Only the lines from the one containing "Picture size 433" to the end of the records belong in the output; print them exactly.
--- Data to use ---
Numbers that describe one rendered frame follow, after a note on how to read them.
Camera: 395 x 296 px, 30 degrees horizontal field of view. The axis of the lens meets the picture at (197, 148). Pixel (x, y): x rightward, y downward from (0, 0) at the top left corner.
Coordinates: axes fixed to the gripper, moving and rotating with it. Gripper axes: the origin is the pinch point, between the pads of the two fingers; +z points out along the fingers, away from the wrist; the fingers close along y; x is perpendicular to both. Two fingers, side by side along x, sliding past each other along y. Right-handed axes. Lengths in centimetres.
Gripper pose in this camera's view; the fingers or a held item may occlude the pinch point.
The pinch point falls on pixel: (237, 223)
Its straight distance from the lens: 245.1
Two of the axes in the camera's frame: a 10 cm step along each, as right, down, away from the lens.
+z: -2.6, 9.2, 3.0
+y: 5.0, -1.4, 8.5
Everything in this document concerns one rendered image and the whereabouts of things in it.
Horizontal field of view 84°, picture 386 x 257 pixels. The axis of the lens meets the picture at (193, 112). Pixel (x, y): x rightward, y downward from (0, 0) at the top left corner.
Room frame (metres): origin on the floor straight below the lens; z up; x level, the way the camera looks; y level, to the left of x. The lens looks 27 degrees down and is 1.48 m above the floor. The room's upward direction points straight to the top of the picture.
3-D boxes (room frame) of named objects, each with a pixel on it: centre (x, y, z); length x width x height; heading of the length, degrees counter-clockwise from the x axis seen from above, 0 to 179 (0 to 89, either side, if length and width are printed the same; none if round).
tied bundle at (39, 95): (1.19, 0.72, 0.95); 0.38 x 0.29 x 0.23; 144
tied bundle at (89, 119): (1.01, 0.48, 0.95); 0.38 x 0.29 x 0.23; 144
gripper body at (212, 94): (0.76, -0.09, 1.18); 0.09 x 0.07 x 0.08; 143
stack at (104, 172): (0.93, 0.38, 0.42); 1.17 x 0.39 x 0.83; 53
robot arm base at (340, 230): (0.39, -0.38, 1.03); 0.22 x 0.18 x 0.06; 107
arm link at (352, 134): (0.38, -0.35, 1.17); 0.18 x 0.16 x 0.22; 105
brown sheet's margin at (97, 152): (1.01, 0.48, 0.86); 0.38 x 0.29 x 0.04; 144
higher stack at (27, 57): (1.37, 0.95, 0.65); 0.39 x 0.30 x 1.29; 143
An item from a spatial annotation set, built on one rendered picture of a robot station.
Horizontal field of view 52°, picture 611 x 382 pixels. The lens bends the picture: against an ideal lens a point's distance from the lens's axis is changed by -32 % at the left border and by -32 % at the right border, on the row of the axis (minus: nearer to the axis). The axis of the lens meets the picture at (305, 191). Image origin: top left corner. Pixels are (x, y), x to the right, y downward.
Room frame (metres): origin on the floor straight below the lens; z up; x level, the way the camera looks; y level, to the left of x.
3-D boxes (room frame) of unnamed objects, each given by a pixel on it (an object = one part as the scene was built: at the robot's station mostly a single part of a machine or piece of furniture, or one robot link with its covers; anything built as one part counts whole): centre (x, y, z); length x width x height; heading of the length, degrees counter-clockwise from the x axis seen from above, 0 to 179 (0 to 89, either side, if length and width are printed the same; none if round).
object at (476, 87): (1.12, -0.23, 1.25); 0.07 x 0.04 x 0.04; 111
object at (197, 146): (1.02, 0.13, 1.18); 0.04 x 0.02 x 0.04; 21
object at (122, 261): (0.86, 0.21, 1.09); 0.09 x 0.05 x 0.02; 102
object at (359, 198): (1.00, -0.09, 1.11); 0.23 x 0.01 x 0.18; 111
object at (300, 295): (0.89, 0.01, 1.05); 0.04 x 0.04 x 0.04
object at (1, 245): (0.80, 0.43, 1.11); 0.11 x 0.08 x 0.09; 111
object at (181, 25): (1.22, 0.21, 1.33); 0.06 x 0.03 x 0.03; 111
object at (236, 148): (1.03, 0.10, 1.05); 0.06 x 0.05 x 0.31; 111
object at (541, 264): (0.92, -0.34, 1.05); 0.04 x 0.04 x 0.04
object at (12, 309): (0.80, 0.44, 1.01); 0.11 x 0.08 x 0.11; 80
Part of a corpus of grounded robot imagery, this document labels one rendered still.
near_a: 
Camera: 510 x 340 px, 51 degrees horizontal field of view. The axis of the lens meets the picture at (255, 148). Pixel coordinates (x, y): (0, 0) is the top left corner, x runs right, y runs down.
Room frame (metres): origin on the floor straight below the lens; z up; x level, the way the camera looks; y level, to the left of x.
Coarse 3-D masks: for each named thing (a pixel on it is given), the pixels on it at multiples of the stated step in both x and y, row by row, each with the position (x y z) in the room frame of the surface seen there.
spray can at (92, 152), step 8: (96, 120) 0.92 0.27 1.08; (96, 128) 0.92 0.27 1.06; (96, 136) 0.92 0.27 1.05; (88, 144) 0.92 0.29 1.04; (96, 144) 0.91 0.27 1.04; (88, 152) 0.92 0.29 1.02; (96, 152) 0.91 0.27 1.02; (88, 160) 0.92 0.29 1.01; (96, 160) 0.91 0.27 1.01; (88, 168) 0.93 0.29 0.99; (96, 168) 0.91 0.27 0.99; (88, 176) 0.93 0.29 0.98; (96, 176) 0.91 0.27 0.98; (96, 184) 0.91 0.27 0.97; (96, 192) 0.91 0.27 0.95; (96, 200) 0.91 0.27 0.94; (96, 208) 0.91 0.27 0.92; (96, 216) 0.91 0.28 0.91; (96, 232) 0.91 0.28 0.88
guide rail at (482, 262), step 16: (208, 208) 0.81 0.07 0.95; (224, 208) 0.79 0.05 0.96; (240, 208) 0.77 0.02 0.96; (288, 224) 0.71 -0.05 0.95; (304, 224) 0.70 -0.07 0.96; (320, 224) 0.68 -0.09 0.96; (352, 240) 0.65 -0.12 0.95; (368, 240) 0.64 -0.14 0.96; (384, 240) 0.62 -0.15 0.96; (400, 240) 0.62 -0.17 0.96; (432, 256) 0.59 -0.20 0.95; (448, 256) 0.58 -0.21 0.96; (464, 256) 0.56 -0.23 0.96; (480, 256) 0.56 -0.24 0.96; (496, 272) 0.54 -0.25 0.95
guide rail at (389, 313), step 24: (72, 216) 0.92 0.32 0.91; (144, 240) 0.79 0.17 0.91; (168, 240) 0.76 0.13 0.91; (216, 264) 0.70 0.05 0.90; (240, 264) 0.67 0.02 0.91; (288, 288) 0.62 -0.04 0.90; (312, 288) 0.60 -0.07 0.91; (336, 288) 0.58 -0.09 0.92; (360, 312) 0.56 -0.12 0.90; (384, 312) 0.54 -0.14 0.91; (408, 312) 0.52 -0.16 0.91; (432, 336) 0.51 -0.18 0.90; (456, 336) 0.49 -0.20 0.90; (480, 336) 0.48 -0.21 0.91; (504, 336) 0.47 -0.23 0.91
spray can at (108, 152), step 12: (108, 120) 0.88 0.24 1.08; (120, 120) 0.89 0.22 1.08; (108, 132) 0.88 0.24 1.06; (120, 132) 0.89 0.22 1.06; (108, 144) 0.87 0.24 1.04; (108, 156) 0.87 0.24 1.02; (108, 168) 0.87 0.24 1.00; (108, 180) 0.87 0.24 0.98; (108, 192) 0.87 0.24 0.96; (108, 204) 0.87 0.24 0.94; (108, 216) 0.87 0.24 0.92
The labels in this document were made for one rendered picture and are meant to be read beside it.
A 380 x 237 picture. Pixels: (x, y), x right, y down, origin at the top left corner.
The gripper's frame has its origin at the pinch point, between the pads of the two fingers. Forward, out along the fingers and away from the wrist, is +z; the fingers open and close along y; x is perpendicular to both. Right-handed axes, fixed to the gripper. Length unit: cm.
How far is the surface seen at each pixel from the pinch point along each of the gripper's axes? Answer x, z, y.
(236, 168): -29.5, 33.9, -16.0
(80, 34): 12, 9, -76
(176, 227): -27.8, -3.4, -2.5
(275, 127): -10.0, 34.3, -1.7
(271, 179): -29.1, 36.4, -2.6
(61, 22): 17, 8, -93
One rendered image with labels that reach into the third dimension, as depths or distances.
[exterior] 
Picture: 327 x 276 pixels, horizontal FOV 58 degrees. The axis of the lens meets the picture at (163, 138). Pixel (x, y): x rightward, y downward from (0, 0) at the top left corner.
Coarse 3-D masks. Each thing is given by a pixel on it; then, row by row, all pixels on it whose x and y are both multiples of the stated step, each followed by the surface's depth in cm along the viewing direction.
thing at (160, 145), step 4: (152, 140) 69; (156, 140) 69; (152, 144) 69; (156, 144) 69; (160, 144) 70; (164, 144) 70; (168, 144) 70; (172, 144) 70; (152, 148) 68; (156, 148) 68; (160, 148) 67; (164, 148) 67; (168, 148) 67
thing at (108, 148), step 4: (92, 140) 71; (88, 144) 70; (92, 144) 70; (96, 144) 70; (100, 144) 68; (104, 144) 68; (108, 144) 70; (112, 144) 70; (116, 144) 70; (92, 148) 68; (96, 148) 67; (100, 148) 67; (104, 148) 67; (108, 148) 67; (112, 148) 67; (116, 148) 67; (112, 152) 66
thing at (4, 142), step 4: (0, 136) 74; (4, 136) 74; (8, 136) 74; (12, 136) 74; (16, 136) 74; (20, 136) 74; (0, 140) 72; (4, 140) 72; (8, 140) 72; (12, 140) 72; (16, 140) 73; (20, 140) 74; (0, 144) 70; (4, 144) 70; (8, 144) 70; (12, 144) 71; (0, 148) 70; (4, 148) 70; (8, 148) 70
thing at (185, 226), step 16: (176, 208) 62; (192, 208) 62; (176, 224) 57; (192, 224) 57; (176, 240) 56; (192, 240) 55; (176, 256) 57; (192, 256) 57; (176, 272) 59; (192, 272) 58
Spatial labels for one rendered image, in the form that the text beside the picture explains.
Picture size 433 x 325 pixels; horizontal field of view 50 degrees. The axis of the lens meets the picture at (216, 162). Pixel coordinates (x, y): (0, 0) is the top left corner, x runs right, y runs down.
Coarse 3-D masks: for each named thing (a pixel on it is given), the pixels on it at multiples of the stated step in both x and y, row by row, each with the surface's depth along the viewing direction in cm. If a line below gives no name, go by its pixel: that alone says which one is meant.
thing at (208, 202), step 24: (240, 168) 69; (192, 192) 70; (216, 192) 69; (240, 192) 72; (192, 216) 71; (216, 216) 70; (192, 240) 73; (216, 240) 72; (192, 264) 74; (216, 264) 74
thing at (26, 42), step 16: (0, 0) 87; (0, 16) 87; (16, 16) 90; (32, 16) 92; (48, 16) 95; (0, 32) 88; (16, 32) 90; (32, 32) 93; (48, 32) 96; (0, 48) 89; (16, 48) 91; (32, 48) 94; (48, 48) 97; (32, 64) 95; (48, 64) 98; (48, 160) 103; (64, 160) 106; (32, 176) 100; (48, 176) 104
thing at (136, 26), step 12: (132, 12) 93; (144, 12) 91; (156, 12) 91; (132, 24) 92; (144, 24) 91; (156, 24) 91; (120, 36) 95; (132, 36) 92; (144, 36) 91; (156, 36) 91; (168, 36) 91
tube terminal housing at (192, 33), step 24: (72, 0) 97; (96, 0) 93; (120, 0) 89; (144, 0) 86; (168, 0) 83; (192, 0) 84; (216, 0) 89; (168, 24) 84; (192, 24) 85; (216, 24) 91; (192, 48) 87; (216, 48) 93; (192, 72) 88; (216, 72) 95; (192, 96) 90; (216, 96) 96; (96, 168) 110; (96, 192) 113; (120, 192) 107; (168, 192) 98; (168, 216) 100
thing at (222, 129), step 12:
---
§ **Finished task**
Picture size 433 x 325 pixels; horizontal field of view 50 degrees. The axis of the lens meets the picture at (216, 162). Pixel coordinates (x, y): (0, 0) is the top left corner, x runs right, y runs down.
Coarse 3-D masks: for each named thing (a pixel on it is given), the pixels on it at multiples of the stated step in both x and y, row by row, each with the surface's depth along the viewing direction in cm. If a line below gives no name, go by its pixel: that alone says which one is meant.
thing at (208, 202), step 24: (240, 168) 69; (192, 192) 70; (216, 192) 69; (240, 192) 72; (192, 216) 71; (216, 216) 70; (192, 240) 73; (216, 240) 72; (192, 264) 74; (216, 264) 74
thing at (26, 42), step 16: (0, 0) 87; (0, 16) 87; (16, 16) 90; (32, 16) 92; (48, 16) 95; (0, 32) 88; (16, 32) 90; (32, 32) 93; (48, 32) 96; (0, 48) 89; (16, 48) 91; (32, 48) 94; (48, 48) 97; (32, 64) 95; (48, 64) 98; (48, 160) 103; (64, 160) 106; (32, 176) 100; (48, 176) 104
thing at (136, 26), step 12: (132, 12) 93; (144, 12) 91; (156, 12) 91; (132, 24) 92; (144, 24) 91; (156, 24) 91; (120, 36) 95; (132, 36) 92; (144, 36) 91; (156, 36) 91; (168, 36) 91
tube terminal housing at (192, 33), step 24: (72, 0) 97; (96, 0) 93; (120, 0) 89; (144, 0) 86; (168, 0) 83; (192, 0) 84; (216, 0) 89; (168, 24) 84; (192, 24) 85; (216, 24) 91; (192, 48) 87; (216, 48) 93; (192, 72) 88; (216, 72) 95; (192, 96) 90; (216, 96) 96; (96, 168) 110; (96, 192) 113; (120, 192) 107; (168, 192) 98; (168, 216) 100
thing at (222, 129), step 12:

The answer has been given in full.